Spostiamo la medesima situazione in un contesto aziendale: cosa accadrebbe in una tipica relazione manager-collaboratore? Quando si ricopre il delicato ruolo di gestione di una o più persone, ci si relaziona con un sistema di aspettative proprie e altrui che influiscono sulle performance dei singoli, nonché sulla relazione. Fortunatamente, lo stesso avviene anche per creare dei circoli virtuosi all’interno del proprio luogo di lavoro. Un manager che crede nei propri collaboratori si aspetta che siano in grado di gestire compiti sfidanti, generare idee di valore e portare avanti un progetto con competenza; in caso di errori, li aiuterà a comprenderli e superarli, consapevole che ognuno ha delle aree da sviluppare. La relazione instaurata sarà quindi di supporto, più tipica delle relazioni tra un allenatore e un giocatore impegnato in un percorso di crescita. Il collaboratore è così portato a rispondere a tali aspettative sfidanti, cercando il più possibile di non deluderle e stimolando al massimo le proprie capacità.

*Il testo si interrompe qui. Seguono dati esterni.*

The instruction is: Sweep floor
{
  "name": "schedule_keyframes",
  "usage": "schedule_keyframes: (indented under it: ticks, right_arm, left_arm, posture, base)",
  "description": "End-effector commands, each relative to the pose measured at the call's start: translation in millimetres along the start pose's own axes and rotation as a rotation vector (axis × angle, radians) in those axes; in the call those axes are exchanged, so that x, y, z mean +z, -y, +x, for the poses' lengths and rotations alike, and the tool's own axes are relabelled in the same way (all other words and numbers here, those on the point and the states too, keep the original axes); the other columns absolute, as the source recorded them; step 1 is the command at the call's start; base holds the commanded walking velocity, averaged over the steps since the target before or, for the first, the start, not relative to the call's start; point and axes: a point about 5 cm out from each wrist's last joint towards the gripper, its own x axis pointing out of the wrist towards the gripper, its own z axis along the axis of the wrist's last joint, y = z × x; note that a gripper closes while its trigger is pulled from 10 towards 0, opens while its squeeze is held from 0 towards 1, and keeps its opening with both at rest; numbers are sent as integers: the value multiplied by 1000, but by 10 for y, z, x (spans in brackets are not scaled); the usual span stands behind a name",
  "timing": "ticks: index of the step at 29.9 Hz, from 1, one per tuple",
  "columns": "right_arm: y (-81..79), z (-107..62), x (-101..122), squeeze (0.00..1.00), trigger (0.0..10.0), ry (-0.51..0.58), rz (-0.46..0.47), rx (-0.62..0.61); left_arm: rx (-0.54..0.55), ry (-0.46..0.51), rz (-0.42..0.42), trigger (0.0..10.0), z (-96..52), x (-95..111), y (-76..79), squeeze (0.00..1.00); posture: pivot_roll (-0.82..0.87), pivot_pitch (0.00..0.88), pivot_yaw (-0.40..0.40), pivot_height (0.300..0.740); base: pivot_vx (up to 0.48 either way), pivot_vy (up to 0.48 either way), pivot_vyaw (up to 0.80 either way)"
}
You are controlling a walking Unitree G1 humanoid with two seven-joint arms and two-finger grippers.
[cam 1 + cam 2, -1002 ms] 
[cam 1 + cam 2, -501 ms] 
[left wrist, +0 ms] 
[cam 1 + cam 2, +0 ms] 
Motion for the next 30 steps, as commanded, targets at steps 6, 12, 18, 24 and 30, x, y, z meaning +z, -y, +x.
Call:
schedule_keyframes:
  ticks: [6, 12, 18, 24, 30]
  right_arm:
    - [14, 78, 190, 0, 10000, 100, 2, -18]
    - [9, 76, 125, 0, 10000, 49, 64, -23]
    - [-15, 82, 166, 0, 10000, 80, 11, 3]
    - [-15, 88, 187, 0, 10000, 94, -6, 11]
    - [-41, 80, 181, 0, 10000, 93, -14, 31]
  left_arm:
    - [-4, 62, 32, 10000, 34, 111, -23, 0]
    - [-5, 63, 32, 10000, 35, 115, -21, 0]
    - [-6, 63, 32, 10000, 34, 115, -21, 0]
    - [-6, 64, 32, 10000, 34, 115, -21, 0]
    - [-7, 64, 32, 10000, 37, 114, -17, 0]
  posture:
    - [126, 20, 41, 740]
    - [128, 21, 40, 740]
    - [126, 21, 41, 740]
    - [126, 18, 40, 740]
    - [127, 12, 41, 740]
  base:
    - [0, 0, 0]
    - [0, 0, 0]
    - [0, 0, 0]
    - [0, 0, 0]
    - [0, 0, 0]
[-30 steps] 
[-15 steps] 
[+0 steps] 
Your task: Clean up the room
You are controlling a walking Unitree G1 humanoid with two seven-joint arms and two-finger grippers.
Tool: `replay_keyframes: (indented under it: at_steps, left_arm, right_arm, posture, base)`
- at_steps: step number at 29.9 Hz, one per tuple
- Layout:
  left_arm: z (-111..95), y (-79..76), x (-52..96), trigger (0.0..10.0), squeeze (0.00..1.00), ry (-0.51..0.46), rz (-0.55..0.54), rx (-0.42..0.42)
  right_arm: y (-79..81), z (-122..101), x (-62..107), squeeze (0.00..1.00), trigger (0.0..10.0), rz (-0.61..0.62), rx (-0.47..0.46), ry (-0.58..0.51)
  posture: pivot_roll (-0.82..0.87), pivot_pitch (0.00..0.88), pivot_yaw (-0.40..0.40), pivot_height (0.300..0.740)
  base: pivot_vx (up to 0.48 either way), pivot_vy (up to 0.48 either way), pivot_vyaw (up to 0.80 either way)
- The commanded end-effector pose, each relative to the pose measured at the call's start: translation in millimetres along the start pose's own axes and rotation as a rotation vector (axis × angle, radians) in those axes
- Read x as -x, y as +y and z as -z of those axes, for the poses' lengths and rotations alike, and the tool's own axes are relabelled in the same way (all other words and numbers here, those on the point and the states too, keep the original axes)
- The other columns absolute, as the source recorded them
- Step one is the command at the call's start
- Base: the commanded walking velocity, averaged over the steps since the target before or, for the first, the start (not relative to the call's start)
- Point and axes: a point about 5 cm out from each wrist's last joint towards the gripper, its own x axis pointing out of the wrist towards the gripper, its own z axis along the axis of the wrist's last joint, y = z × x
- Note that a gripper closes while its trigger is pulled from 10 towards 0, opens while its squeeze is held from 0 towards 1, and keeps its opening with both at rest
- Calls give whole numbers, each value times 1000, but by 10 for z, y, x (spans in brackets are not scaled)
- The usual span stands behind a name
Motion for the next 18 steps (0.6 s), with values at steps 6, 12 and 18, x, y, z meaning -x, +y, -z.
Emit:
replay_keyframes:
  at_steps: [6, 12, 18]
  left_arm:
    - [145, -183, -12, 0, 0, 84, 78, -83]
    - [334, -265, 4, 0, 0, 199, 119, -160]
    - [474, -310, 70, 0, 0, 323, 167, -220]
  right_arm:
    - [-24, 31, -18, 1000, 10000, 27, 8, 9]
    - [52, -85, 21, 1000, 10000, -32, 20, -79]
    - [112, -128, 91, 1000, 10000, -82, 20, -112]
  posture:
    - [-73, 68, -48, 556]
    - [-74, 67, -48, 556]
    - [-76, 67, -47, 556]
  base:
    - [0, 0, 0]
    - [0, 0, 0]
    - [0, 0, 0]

A quali aspetti deve dunque prestare attenzione un manager per migliorare la gestione delle sue persone? Innanzitutto, trattandosi di schemi mentali che agiscono a livello inconscio, i giudizi e le aspettative devono essere portati alla luce, chiarendo il sistema di attese con cui ci si relaziona ai membri del team. Ecco alcune domande che un buon manager può costantemente porsi per smascherare i filtri con cui gestisce i propri collaboratori:

1) Quali sono le aspettative che ho nei confronti dei miei collaboratori?
2) Sono aspettative sufficientemente alte da divenire uno stimolo? E non troppo alte da essere vissute come irrealizzabili?
3) Qual è il potenziale che non sto liberando nelle mie persone e quali compiti posso assegnare loro per scoprirlo?
4) Come comunico le mie aspettative alle persone? Con una riunione in cui sottolineo quanto sono deluso da ciò che non hanno raggiunto o, invece, riconoscendo i loro sforzi ed supportandole a fare ancora meglio?
5) Quanto spesso i miei collaboratori ricevono feedback costruttivi e sentono che credo in loro e sto dando il massimo per accompagnarli nella loro crescita?

A questo punto, è possibile lanciare il proprio personale esperimento: così, come ne Le Metamorfosi di Ovidio, Pigmalione si innamora perdutamente di una statua e riesce a ottenere dagli dei che la trasformino in una vera donna, Galatea, allo stesso modo noi potremo risvegliare tutto il potenziale umano delle persone che lavorano con noi semplicemente equilibrando la nostra maniera di trattarle.